### AIM OF THE TASK
Your answer should be the lines of the data below that contain "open".

### INFORMATION SUPPLIED
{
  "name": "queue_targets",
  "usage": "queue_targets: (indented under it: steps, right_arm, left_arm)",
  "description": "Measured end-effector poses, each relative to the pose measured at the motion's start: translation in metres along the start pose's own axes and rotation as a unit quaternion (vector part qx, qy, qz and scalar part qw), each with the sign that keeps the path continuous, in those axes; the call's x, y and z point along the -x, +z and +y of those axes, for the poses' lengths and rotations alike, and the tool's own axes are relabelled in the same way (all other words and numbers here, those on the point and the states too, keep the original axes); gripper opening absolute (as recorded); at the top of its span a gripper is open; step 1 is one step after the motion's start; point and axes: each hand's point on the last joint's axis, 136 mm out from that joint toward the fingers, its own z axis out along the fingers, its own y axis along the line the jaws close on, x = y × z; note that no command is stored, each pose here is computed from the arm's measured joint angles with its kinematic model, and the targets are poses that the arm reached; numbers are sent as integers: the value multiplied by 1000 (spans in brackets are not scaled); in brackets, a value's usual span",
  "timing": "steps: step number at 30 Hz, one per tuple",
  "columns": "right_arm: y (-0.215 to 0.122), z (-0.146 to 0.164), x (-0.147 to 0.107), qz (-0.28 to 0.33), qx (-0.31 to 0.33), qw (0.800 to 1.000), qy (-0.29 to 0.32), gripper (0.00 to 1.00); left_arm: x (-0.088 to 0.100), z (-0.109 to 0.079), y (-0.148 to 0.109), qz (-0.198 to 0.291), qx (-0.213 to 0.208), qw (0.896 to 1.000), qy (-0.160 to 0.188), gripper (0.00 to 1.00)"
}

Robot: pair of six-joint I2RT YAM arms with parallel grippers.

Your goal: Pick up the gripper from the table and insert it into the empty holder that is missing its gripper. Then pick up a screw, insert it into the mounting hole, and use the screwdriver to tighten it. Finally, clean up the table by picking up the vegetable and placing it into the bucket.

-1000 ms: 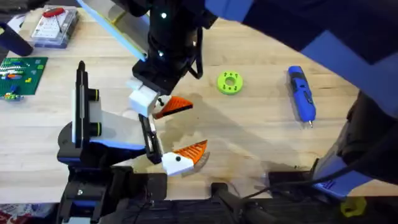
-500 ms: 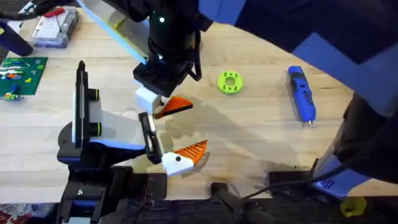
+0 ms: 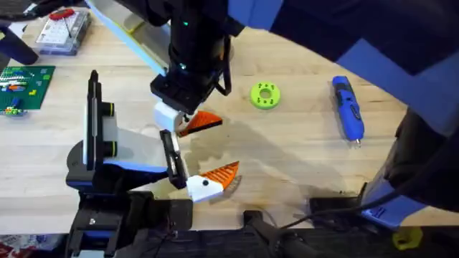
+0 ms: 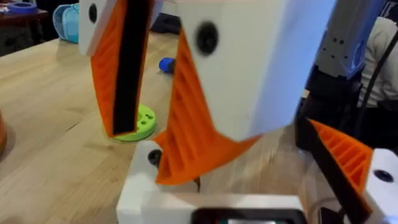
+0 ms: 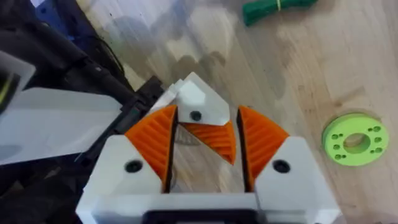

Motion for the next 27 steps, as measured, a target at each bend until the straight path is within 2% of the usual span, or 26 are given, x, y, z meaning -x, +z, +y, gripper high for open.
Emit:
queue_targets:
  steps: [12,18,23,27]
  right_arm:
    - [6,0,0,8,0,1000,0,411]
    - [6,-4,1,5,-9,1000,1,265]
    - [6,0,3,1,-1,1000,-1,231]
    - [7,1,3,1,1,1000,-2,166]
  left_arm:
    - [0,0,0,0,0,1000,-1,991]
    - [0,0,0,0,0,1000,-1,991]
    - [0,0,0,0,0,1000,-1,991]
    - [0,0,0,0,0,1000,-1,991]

### EXERCISE RESULT
  "description": "Measured end-effector poses, each relative to the pose measured at the motion's start: translation in metres along the start pose's own axes and rotation as a unit quaternion (vector part qx, qy, qz and scalar part qw), each with the sign that keeps the path continuous, in those axes; the call's x, y and z point along the -x, +z and +y of those axes, for the poses' lengths and rotations alike, and the tool's own axes are relabelled in the same way (all other words and numbers here, those on the point and the states too, keep the original axes); gripper opening absolute (as recorded); at the top of its span a gripper is open; step 1 is one step after the motion's start; point and axes: each hand's point on the last joint's axis, 136 mm out from that joint toward the fingers, its own z axis out along the fingers, its own y axis along the line the jaws close on, x = y × z; note that no command is stored, each pose here is computed from the arm's measured joint angles with its kinematic model, and the targets are poses that the arm reached; numbers are sent as integers: the value multiplied by 1000 (spans in brackets are not scaled); in brackets, a value's usual span",
Motion for the next 27 steps, as measured, a target at each bend until the straight path is within 2% of the usual span, or 26 are given, x, y, z meaning -x, +z, +y, gripper high for open.

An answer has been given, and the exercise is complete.